= Beginning of Section =

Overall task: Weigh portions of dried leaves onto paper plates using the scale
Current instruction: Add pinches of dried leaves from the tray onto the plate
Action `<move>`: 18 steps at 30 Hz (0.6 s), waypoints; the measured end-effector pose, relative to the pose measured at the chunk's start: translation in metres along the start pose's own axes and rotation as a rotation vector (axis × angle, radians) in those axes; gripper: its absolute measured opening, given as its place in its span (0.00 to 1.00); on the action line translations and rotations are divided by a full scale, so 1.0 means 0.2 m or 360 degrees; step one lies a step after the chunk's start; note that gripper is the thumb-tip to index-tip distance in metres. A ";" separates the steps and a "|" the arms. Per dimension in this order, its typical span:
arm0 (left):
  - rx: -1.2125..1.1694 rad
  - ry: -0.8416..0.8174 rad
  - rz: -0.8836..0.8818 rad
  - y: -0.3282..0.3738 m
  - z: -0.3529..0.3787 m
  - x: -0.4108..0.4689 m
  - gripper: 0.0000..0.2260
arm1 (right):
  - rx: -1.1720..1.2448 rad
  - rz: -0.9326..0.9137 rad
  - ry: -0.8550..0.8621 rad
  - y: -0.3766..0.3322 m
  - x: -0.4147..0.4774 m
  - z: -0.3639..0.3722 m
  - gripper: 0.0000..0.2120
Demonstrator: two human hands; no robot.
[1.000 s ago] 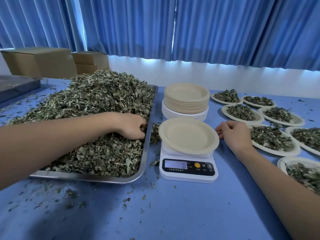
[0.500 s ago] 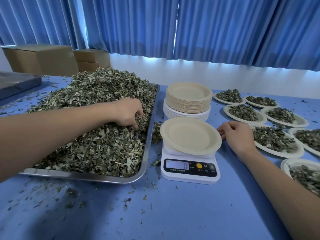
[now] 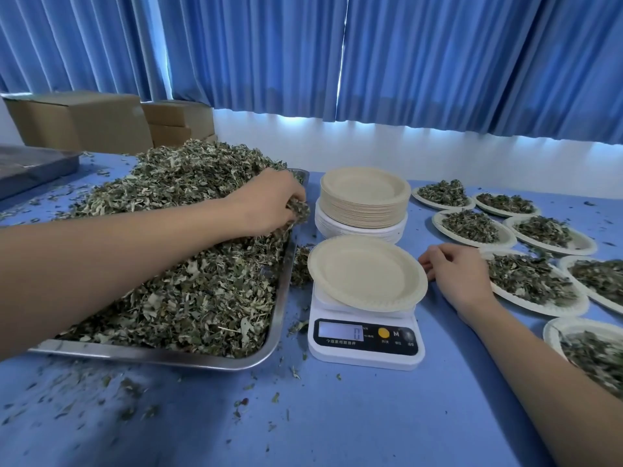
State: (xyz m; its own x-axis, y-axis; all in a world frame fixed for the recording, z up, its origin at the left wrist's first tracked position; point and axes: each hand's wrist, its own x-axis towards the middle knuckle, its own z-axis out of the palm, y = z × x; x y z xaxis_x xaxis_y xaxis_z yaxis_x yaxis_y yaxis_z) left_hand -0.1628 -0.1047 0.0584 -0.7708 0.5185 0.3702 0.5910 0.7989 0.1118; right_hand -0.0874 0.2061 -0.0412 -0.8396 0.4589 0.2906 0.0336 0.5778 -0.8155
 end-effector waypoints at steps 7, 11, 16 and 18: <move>-0.0435 -0.0267 0.0356 0.30 0.07 0.04 0.15 | -0.0084 -0.0063 -0.0045 -0.01 -0.01 0.00 0.17; -0.0740 -0.0485 0.0229 0.31 0.09 0.08 0.21 | -0.0081 -0.0084 -0.0062 0.00 0.00 0.00 0.17; -0.0606 0.0333 -0.0163 0.07 0.09 0.17 0.08 | -0.0060 -0.0098 -0.0068 0.00 0.00 0.00 0.18; -0.0223 0.0226 -0.0254 -0.05 0.12 0.17 0.07 | -0.0059 -0.0099 -0.0074 -0.01 -0.01 0.00 0.18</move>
State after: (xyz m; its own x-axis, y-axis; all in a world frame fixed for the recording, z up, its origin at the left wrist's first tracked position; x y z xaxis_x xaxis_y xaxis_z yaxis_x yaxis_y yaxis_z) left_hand -0.2015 -0.0877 0.0473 -0.8219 0.3330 0.4622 0.4992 0.8120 0.3026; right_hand -0.0864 0.2046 -0.0401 -0.8649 0.3900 0.3160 -0.0003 0.6292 -0.7772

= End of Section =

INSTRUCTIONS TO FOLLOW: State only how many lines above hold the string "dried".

YOUR RESPONSE: 2